Exercise details
Your answer should consist of all lines in the listing that hold the word "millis".

::::::::

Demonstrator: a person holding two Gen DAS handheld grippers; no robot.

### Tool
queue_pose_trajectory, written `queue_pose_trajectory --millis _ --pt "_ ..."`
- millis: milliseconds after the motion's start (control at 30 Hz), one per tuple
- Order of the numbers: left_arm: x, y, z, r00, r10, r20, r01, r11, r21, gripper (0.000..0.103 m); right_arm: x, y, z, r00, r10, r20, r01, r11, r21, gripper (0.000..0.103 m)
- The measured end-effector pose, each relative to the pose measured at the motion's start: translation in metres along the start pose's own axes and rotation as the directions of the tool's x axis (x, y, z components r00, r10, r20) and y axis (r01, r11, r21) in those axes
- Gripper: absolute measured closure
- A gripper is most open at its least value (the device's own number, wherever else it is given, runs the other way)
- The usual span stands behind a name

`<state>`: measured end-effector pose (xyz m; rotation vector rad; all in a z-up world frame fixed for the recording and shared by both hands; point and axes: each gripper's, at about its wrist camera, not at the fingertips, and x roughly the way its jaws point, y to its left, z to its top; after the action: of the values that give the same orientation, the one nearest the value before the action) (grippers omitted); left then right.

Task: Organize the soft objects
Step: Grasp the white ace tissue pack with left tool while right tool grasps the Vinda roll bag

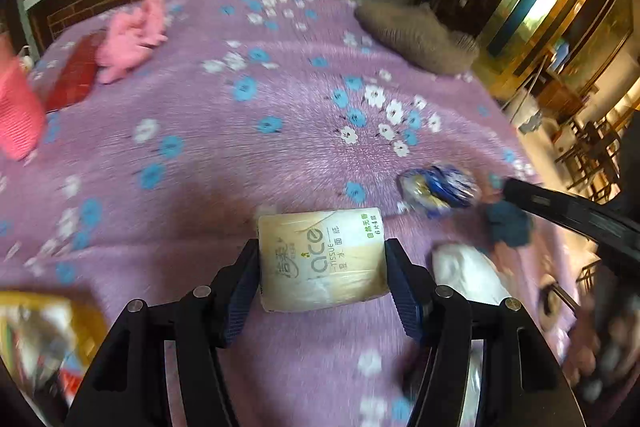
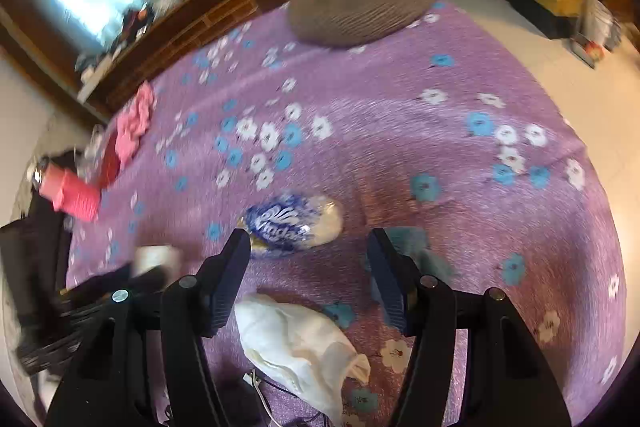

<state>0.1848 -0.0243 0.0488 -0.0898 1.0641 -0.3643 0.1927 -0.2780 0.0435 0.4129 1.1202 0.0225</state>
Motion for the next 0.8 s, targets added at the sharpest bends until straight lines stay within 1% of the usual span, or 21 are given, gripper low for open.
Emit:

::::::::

The completed task
queue_pose_trajectory, written `queue_pose_trajectory --millis _ --pt "_ ..."`
- millis: milliseconds after the motion's start (control at 30 Hz), one per tuple

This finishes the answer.